[Provided data — start]

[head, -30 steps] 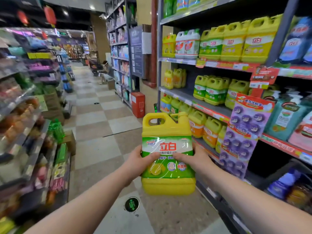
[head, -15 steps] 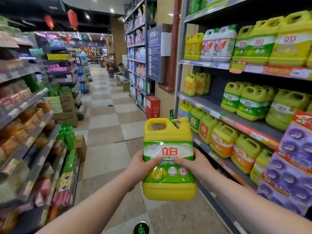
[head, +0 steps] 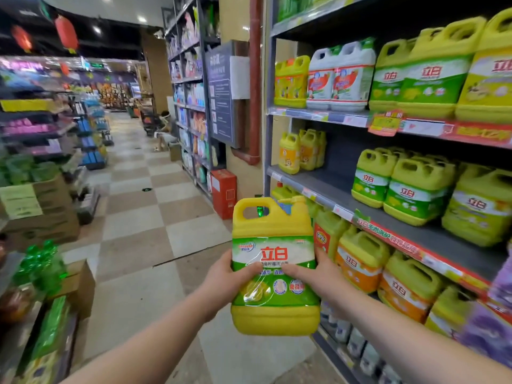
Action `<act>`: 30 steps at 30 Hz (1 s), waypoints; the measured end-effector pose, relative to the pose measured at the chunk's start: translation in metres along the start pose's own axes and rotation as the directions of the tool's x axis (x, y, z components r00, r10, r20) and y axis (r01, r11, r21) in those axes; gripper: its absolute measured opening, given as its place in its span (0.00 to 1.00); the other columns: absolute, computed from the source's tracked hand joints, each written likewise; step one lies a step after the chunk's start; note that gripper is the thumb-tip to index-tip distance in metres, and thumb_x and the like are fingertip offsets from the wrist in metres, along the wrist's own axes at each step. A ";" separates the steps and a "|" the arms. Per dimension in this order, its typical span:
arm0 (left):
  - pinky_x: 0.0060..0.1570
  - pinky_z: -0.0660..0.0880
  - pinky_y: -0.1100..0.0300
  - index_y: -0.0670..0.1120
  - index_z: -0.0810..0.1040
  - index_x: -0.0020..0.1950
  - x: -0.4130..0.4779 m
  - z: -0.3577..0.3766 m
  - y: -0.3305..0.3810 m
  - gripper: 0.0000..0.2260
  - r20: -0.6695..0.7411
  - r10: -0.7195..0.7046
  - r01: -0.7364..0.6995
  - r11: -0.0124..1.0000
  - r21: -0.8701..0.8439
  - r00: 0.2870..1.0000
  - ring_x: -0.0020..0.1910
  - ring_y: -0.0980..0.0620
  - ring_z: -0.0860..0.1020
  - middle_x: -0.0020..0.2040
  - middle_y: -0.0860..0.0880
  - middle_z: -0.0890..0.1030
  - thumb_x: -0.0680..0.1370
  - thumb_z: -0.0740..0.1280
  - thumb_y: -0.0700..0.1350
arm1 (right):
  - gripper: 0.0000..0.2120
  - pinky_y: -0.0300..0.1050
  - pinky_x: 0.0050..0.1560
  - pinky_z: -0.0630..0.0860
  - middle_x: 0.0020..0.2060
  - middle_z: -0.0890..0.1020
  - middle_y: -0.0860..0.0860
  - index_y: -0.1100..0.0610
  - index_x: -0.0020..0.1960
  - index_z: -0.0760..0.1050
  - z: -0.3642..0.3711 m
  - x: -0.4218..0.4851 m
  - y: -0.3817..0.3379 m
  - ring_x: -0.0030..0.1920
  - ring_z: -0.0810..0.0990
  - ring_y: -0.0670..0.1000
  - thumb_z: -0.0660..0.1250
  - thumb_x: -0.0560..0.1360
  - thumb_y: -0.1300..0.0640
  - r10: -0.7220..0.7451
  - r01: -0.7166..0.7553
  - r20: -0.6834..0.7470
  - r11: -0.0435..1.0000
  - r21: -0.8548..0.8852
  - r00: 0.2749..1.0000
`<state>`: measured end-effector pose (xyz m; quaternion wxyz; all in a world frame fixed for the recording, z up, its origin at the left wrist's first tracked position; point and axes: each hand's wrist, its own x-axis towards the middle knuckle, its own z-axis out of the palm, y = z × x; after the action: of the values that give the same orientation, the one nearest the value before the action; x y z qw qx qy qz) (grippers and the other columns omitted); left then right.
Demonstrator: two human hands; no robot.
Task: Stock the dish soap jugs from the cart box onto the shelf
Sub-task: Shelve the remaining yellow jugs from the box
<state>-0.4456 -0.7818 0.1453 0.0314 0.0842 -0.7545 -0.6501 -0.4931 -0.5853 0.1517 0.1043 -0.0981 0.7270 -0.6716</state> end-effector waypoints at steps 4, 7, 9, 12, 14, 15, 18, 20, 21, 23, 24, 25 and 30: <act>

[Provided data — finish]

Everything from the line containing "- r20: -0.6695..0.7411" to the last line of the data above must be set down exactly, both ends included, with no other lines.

  - r20: -0.6695..0.7411
  - r10: -0.7195..0.7046
  - r01: -0.7364..0.6995
  - r11: -0.0124..1.0000
  - r21: -0.8701..0.8439
  - r00: 0.2870..1.0000
  - ring_x: -0.0020..0.1910
  - ring_y: -0.0980..0.0620
  - ring_z: -0.0860..0.1020
  - middle_x: -0.0020..0.2040
  - middle_y: -0.0860..0.0880
  - middle_z: -0.0890..0.1030
  - thumb_x: -0.0680..0.1370
  - thumb_z: -0.0740..0.1280
  - thumb_y: -0.0700..0.1350
arm1 (right):
  - gripper: 0.0000..0.2120
  - pinky_y: -0.0300..0.1050
  - pinky_x: 0.0050..0.1560
  - pinky_z: -0.0630..0.0860
  - middle_x: 0.0020..0.2060
  - middle_z: -0.0890..0.1020
  - middle_y: -0.0860..0.0860
  - index_y: -0.1100..0.0610
  - index_x: -0.0020..0.1960
  - index_z: -0.0760..0.1050
  - z: -0.3642..0.3711 m
  - x: -0.4218..0.4851 m
  - y: -0.3817..0.3379 m
  - ring_x: -0.0030..0.1920
  - ring_z: -0.0810..0.0990
  - ring_y: -0.0670..0.1000
  - thumb_z: -0.0660..0.1250
  - thumb_x: -0.0560..0.1360
  - thumb_y: -0.1300..0.0640
  - r10: -0.7220..0.7451
  - r01: -0.7166..0.7553
  - r20: -0.6834..0.7470
  - r11: -0.0435..1.0000
  - r21: -0.8548..0.8852
  - r00: 0.2749..1.0000
`<state>`: measured end-effector pose (xyz m; quaternion wxyz; all in a world frame fixed for the recording, z up, its origin at the left wrist's first tracked position; point and axes: each hand's wrist, its own x-axis towards the middle knuckle, its own z-axis out of the palm, y = z × x; after the action: of the values that give the same orientation, the one nearest the value before the action; x y z qw qx qy qz) (grippers and the other columns omitted); left then right.
Demonstrator: two human hands; no robot.
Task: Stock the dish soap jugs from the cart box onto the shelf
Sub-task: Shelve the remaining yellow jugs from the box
<state>-0.4456 -0.7818 0.1453 0.0314 0.0842 -0.7545 -0.6501 -0.4931 -0.5853 0.1517 0.1043 -0.0981 0.7270 -0.6716</state> end-effector waypoints at steps 4, 7, 9, 12, 14, 15, 18, 20, 21, 23, 24, 25 and 30: <act>

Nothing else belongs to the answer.